START Listed entries

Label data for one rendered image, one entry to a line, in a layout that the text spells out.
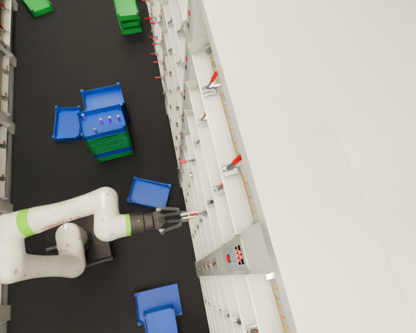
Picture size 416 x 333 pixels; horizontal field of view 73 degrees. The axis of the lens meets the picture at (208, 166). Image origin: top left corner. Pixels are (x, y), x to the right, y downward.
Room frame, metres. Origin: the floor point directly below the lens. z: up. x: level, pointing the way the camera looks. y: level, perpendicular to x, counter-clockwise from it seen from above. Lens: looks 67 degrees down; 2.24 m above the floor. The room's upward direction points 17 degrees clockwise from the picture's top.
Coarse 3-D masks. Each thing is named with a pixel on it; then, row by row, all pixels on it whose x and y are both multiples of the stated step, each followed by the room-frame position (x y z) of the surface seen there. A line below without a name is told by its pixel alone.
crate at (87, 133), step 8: (80, 112) 0.84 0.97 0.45; (88, 112) 0.87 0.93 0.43; (96, 112) 0.90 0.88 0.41; (104, 112) 0.92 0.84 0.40; (112, 112) 0.94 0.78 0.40; (120, 112) 0.96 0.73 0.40; (80, 120) 0.80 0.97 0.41; (88, 120) 0.82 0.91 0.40; (96, 120) 0.84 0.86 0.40; (104, 120) 0.86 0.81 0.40; (112, 120) 0.88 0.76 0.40; (80, 128) 0.73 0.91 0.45; (88, 128) 0.77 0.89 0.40; (96, 128) 0.78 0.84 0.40; (104, 128) 0.80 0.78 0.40; (112, 128) 0.82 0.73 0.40; (120, 128) 0.82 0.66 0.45; (88, 136) 0.69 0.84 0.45; (96, 136) 0.72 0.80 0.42
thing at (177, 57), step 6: (162, 0) 1.29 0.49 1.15; (162, 6) 1.28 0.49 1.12; (168, 6) 1.28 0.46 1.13; (168, 12) 1.24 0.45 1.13; (168, 18) 1.20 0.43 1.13; (168, 24) 1.14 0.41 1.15; (168, 30) 1.13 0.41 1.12; (174, 30) 1.13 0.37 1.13; (174, 36) 1.09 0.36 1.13; (174, 42) 1.06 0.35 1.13; (174, 48) 1.02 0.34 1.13; (174, 54) 0.99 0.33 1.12; (174, 60) 0.95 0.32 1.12; (180, 60) 0.92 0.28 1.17; (180, 66) 0.91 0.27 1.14; (180, 72) 0.89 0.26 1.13; (180, 78) 0.86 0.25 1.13; (180, 84) 0.83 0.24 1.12
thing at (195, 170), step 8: (192, 144) 0.63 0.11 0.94; (192, 152) 0.59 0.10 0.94; (192, 168) 0.50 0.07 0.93; (200, 184) 0.43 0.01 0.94; (200, 192) 0.40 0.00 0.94; (200, 200) 0.36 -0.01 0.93; (200, 208) 0.32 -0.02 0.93; (208, 224) 0.26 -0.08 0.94; (208, 232) 0.23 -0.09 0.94; (208, 240) 0.19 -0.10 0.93
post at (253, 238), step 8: (256, 224) 0.14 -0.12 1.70; (264, 224) 0.13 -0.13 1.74; (248, 232) 0.13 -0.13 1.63; (256, 232) 0.12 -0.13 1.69; (264, 232) 0.12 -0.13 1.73; (232, 240) 0.13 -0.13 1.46; (248, 240) 0.12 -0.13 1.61; (256, 240) 0.11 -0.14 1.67; (264, 240) 0.11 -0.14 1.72; (248, 248) 0.10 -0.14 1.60; (256, 248) 0.10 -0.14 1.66; (264, 248) 0.09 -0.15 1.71; (272, 248) 0.09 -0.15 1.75; (208, 256) 0.13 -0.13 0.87; (216, 256) 0.12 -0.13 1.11; (248, 256) 0.09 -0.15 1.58; (256, 256) 0.09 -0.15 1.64; (264, 256) 0.08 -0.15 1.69; (200, 264) 0.12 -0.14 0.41; (224, 264) 0.09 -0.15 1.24; (248, 264) 0.07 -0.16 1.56; (256, 264) 0.07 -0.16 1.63; (264, 264) 0.07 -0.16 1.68; (200, 272) 0.08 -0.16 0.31; (208, 272) 0.07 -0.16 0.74; (216, 272) 0.07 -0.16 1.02; (224, 272) 0.06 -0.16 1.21; (232, 272) 0.06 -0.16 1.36; (240, 272) 0.06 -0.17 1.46; (248, 272) 0.06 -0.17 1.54; (256, 272) 0.06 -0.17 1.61; (264, 272) 0.06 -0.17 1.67; (272, 272) 0.06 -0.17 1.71
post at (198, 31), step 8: (192, 8) 0.69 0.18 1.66; (192, 16) 0.69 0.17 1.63; (200, 16) 0.68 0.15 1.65; (192, 24) 0.68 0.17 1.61; (200, 24) 0.68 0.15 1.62; (192, 32) 0.68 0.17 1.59; (200, 32) 0.68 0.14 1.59; (192, 40) 0.67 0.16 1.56; (184, 64) 0.75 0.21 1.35; (192, 64) 0.68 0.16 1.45; (184, 72) 0.74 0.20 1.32; (192, 72) 0.68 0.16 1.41; (184, 104) 0.71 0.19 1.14; (184, 120) 0.69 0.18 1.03; (184, 128) 0.68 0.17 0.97; (184, 136) 0.67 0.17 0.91; (184, 144) 0.67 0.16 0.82
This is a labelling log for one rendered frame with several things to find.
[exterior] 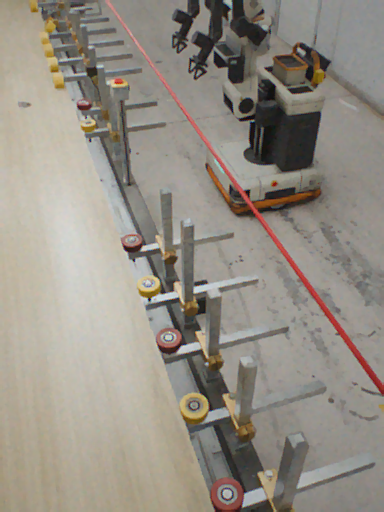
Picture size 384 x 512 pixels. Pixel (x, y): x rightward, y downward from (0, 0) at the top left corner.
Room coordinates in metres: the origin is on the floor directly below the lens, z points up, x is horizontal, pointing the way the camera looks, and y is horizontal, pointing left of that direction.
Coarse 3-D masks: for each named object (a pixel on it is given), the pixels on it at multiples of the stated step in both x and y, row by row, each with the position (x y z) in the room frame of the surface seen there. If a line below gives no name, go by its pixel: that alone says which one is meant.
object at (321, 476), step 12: (360, 456) 0.68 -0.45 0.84; (372, 456) 0.68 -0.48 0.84; (324, 468) 0.64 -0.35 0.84; (336, 468) 0.65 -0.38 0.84; (348, 468) 0.65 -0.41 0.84; (360, 468) 0.65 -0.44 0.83; (300, 480) 0.61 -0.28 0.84; (312, 480) 0.61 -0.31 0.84; (324, 480) 0.62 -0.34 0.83; (252, 492) 0.58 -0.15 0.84; (252, 504) 0.55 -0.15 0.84; (264, 504) 0.57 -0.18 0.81
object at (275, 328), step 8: (256, 328) 1.13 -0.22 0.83; (264, 328) 1.13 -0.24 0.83; (272, 328) 1.13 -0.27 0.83; (280, 328) 1.13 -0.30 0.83; (288, 328) 1.14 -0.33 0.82; (224, 336) 1.09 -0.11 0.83; (232, 336) 1.09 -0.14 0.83; (240, 336) 1.09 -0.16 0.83; (248, 336) 1.09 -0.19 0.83; (256, 336) 1.10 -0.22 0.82; (264, 336) 1.11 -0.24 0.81; (192, 344) 1.06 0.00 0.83; (224, 344) 1.07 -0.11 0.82; (232, 344) 1.08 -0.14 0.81; (240, 344) 1.08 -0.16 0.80; (176, 352) 1.03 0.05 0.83; (184, 352) 1.03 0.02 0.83; (192, 352) 1.03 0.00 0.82; (200, 352) 1.04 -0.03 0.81; (168, 360) 1.01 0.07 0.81; (176, 360) 1.01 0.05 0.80
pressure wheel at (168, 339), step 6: (162, 330) 1.05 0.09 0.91; (168, 330) 1.05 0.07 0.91; (174, 330) 1.05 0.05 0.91; (156, 336) 1.03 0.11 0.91; (162, 336) 1.03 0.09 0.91; (168, 336) 1.02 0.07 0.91; (174, 336) 1.03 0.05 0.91; (180, 336) 1.03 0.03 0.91; (156, 342) 1.01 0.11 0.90; (162, 342) 1.00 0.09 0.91; (168, 342) 1.00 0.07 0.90; (174, 342) 1.00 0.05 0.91; (180, 342) 1.01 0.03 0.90; (162, 348) 0.99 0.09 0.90; (168, 348) 0.98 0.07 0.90; (174, 348) 0.99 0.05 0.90; (168, 354) 1.02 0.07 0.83
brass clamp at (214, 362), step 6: (198, 336) 1.08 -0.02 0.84; (204, 336) 1.08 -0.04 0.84; (204, 342) 1.06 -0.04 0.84; (204, 348) 1.03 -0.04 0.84; (204, 354) 1.02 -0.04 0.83; (216, 354) 1.01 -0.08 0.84; (204, 360) 1.02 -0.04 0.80; (210, 360) 0.99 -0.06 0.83; (216, 360) 0.99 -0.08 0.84; (222, 360) 1.00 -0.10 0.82; (210, 366) 0.98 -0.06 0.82; (216, 366) 0.99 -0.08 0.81; (222, 366) 0.99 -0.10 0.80
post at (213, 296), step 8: (216, 288) 1.04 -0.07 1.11; (208, 296) 1.02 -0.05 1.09; (216, 296) 1.01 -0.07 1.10; (208, 304) 1.02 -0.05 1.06; (216, 304) 1.01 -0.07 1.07; (208, 312) 1.02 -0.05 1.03; (216, 312) 1.01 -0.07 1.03; (208, 320) 1.01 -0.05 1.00; (216, 320) 1.01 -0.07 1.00; (208, 328) 1.01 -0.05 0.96; (216, 328) 1.01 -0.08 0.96; (208, 336) 1.01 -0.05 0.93; (216, 336) 1.01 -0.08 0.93; (208, 344) 1.01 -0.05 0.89; (216, 344) 1.01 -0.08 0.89; (208, 352) 1.01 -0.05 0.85; (216, 352) 1.01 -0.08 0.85; (208, 376) 1.00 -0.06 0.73; (216, 376) 1.01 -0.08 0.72
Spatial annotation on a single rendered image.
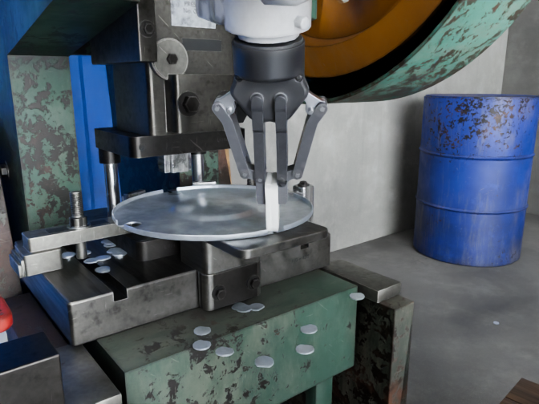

END Listed entries

#### Your task:
Provide the lines again, unchanged, from where the data above begins through the line containing "Picture size 416", both ends included, omitting pictures and adding nothing.

#### Response to the exercise:
Label data for one rendered image, one entry to a line, in a layout that the text spells out.
Picture size 416 x 333 pixels; horizontal field of view 73 degrees. The axis of the lens meets the picture at (208, 166). Image origin: top left corner. Pixels are (x, y), x to the right, y downward.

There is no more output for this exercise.